FREDERIC DELARUE - Beauty of forgiveness

When dealing with people, let us remember we are not dealing with creatures of logic. We are dealing with creatures of emotion, creatures bristling with prejudices and motivated by pride and vanity.

There is one all-important law of human conduct. If we obey
that law, we shall almost never get into trouble.
In fact, that law, if obeyed, will bring us countless friends
and constant happiness.But the very instant we break the law,
we shall get into endless trouble.
The law is this: Always make the other person feel important.

The unvarnished truth is that almost all the people you meet feel
themselves superior to you in some way, and a sure way to their
hearts is to let them realize in some subtle way that you
recognize their importance, and recognize it sincerely.

Three-fourths of the people you will ever meet are hungering and
thirsting for sympathy. Give it to them, and they will love you.

The deepest principle in human nature is the craving to be
appreciated and loved.

The difference between appreciation and flattery?
That is simple.
One is sincere and the other insincere. One comes from
the heart out; the other from the teeth out. One is
unselfish; the other selfish.
One is universally admired; the other universally condemned.

You can make more friends in two months by becoming
interested in other people than you can in two years
by trying to get other people interested in you.
If we want to make friends, let's put ourselves out
to do things for other people - things that require time,
energy, unselfishness and thoughtfulness.

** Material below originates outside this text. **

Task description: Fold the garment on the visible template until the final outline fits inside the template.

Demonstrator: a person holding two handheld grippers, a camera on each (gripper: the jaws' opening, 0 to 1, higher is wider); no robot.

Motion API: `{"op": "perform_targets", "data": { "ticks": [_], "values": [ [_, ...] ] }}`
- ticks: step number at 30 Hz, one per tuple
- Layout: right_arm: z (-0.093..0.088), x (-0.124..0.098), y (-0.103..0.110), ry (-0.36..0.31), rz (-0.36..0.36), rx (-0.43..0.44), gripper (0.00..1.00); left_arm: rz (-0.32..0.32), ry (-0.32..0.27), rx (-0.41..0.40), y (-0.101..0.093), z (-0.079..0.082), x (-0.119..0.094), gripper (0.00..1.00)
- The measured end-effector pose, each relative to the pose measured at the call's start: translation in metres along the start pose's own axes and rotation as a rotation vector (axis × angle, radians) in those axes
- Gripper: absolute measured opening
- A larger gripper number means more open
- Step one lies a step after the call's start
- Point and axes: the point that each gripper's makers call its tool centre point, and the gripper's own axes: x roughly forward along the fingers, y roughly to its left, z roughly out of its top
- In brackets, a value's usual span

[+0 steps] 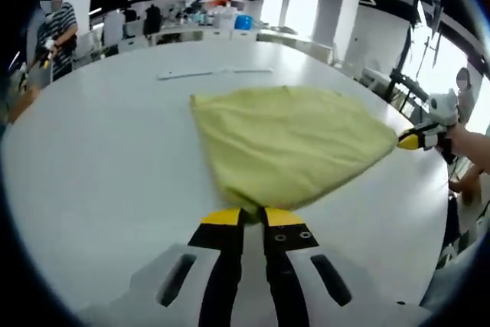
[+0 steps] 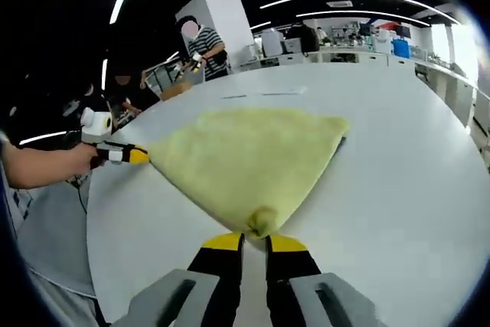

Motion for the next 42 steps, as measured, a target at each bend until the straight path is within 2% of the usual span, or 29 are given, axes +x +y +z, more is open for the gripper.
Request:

Whenever Roosevelt expected a visitor, he sat up late the night
before, reading up on the subject in which he knew his guest
was particularly interested. For Roosevelt knew, as all
leaders know, that the royal road to a person's heart is
to talk about the things he or she treasures most.

Wouldn't you like to have a magic phrase that would stop
arguments, eliminate ill feeling,create good will, and make
the other person listen attentively? Yes? All right.
Here it is:
"I don't blame you one iota for feeling as you do. If I were you
I would undoubtedly feel just as you do."

You can tell people they are wrong by a look or an intonation or
a gesture just as eloquently as you can in words - and if you tell
them they are wrong, do you make them want to agree with you?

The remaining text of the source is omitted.